Perihal Hujan : Ruang Rain(du)

Namaku Siang. Ruang rindu itu tanpa batas, sangat luas dan tak pernah ada rasa puas.

     Sejak siang, langit sudah tampak muram. Kilatan menyambar, petir menggelegar. Langit berusaha menyampaikan resahnya. Bergema mencoba mengetuk-ngetuk pintu hati yang sulit untuk dibuka. Evaporasi yang berlebihan membuat terjadinya Presipitasi. Sepertihalnya perempuan ketika sudah terlampau buneg tak tau harus bagaimana maka air mata adalah jalan keluarnya.

     Sore tiba, bersamaan dengan tetes air hujan pertama. Bau tanah terkena hujan yang menyegarkan, membuat perasaan bercampur rasa. Ada sedih, ada senang, ada duka, ada gembira. Mencoba mencari cela di antara tetes air hujan satu dengan lainnya. Hujan makin deras, sederas cintaku padamu. Kasih. Sayang kau meneduh.

    Di tengah hujan kian deras. Kau meneduh. Secara tersirat itu berarti menghindari cinta yang kuberi. Saat ini negera sedang berantakan. Kau baik-baik saja kan? Disini sedang rain. Rain(du). Aku tahu rinduku tak berarti apa-apa bagimu. Tapi yaudahlah yah, suka ga suka harus terima.
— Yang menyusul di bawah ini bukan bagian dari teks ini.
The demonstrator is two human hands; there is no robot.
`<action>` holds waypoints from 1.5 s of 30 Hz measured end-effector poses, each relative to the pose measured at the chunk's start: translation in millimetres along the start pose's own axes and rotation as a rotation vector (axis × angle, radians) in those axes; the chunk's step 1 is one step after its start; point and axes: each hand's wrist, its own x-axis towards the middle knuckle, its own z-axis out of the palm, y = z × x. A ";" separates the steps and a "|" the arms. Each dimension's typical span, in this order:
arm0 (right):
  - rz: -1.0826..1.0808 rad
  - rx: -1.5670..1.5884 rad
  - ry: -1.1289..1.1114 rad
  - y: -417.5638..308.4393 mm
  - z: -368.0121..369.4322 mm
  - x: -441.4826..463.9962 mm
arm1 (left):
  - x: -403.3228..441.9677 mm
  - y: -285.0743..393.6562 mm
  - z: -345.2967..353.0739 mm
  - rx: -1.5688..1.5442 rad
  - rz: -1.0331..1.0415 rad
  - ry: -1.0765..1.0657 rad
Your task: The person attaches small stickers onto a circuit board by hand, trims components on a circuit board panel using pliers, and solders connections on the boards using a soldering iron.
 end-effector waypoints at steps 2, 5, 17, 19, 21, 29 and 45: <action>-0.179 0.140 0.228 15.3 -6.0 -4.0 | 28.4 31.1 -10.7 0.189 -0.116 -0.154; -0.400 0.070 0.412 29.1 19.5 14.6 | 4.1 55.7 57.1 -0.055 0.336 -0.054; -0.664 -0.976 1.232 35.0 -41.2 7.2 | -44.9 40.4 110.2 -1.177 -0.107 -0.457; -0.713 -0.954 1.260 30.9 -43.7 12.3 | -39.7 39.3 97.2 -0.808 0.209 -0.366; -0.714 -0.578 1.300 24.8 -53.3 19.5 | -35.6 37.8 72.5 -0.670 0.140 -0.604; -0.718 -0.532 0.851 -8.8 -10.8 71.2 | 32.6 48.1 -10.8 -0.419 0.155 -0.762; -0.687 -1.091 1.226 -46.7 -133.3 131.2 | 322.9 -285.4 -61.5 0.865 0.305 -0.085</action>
     " Hujan, aku masih ragu. Engkau takdir atau sekedar hadir? ". Di luar sedang ramai-ramainya. Buku di tangan kiriku. Pulpen di tangan kananku. Kau tidak ada di sampingku. Lalu apa yang harus kutuliskan selain kata " Rindu ".

    Menuju senja, hujan tak kunjung juga reda. Ia malah makin larut asyikmenuangkan segala kisah nya. Membawa setumpuk kenangan. Menyambut malam. 

    Makin malam, malah justru deras nya bukan main-main. Siap dengan khidmat menikmati setumpuk kenangan yang menyenangkan dan sebaliknya. Mengulik ingatan dan kenangan pekerjaan yang mengasikan. 

Kembalilah ketempat semstinya bintang berada.